Page:T. Corneille - Poèmes dramatiques, tome 5, 1748.djvu/404

La bibliothèque libre.
Le texte de cette page a été corrigé et est conforme au fac-similé.

Et tout ce que jamais on vanta de plus beau,
C’est ne vous en offrir qu’un imparfait tableau ;
Je voudrois l’ébaucher, & n’en suis point capable ;
Il a le port divin, la taille incomparable,
Et le ciel, pour lui seul, semble avoir réservé
Ce qu’il eût de plus rare & de plus achevé.
Il marchoit tout rêveur, & m’ayant apperçûe,
Il a voulu d’abord se soustraire à ma vûe,
J’en ai compris la cause, &, pour ne perdre pas
L’heureuse occasion de sortir d’embarras,
Je voi par quel souci vous suivez cette route,
Une aimable comtesse en est l’objet sans doute,
Ai-je dit.

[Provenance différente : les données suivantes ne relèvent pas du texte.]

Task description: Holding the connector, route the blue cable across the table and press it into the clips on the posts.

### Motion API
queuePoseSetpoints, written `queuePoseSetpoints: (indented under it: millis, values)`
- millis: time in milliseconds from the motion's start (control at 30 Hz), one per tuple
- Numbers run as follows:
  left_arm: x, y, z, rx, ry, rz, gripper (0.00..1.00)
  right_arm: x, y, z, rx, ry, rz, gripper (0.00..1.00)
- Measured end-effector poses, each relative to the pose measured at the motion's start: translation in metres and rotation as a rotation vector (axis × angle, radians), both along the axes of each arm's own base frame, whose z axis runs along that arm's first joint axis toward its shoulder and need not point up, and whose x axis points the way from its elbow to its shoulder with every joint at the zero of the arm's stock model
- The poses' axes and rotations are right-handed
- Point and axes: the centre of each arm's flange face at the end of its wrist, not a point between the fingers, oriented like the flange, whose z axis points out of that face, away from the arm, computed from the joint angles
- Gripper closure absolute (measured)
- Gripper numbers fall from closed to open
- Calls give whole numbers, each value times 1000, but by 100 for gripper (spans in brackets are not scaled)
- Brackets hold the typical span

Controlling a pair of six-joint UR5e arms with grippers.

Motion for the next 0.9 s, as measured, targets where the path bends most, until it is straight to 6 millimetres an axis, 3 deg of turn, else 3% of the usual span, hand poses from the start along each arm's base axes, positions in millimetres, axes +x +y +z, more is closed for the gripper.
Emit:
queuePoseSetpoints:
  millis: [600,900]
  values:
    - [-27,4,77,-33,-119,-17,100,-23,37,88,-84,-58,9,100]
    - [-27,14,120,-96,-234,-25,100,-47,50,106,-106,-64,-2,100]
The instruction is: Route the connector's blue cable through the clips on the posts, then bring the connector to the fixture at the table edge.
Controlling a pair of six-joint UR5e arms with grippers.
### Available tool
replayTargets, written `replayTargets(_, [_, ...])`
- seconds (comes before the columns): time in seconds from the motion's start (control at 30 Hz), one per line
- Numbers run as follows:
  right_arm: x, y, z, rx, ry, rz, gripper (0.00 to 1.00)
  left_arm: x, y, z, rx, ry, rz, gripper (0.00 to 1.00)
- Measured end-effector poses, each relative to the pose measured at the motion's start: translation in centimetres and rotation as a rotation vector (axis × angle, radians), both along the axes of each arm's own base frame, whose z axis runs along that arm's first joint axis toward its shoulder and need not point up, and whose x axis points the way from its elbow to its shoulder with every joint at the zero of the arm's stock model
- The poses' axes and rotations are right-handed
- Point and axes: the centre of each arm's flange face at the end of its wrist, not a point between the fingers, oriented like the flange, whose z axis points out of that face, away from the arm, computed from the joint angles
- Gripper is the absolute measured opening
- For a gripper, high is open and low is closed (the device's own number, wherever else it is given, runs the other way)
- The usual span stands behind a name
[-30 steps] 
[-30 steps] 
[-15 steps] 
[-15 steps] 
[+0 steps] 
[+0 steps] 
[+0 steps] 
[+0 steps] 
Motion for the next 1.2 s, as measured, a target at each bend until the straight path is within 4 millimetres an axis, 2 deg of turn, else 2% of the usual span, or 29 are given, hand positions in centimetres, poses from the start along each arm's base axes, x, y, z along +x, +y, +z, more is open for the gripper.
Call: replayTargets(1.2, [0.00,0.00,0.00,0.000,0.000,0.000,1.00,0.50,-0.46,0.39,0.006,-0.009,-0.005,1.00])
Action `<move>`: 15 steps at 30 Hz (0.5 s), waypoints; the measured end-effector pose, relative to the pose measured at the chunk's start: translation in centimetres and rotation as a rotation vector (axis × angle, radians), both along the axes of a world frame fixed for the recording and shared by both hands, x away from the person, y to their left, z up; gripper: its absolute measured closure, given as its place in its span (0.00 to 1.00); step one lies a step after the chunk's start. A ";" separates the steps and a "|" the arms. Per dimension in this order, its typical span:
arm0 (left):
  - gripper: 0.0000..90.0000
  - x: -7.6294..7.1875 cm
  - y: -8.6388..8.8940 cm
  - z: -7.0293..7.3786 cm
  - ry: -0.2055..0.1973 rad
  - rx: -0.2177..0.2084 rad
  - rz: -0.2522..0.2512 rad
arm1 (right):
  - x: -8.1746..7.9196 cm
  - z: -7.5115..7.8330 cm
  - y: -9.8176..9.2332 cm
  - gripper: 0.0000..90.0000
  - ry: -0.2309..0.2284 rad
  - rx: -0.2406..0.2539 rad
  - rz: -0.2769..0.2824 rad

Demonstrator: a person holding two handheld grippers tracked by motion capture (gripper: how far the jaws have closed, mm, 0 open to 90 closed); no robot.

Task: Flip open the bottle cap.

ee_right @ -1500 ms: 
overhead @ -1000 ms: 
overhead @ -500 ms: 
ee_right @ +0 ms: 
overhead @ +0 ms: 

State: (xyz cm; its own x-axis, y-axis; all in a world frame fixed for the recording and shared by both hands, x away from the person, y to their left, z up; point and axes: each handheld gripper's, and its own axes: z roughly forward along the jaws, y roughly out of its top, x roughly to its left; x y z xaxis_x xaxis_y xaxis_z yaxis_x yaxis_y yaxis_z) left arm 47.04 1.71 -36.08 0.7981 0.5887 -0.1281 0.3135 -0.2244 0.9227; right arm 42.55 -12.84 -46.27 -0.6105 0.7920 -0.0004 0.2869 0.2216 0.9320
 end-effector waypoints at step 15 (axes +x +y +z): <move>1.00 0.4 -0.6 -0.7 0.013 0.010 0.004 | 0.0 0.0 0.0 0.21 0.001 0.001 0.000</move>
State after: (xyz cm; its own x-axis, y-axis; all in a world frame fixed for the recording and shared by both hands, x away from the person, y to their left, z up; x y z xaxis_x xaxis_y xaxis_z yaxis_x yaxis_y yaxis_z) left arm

À ce nom surpris, troublé, confus,
Il m’a parlé long-temps en termes ambigus.
J’ai remis le discours sur l’aimable comtesse,
Et ménagé son trouble avecque tant d’adresse,
Que trahi par lui-même, il n’a pû me cacher
Qu’il étoit l’Inconnu que vous faites chercher ;
Mais son nom est encor ce qu’il s’obstine à taire ;
J’ai voulu l’amener, & je ne l’ai pû faire ;
Il ne paroîtroit point, qu’il ne puisse juger
Que son attachement ait sû vous engager.
Sa conversation ravit, enchante, enleve,
Sa personne commence, & son esprit acheve.
Que ne m’a-t-il point dit du bonheur qu’il se fait,
De ressentir pour vous l’amour le plus parfait ?
Ses manieres en tout sont douces, agréables ;
Et si nous nous trouvions encor au temps des fables,
Je croirois que pour vous quelque dieu, tout exprès,
Serait venu du ciel habiter ces forêts.
Quand pour un tel amant on prend de la tendresse,
Si c’est foiblesse en nous, l’excusable foiblesse !

Le Vicomte.

Vous peignez assez bien, le portrait n’est pas mal,
Les traits beaux, mais néant pour son original.
J’ai vû l’Inconnu, moi, le vrai, ce qui s’appelle
L’Inconnu régalant ; le vôtre, bagatelle.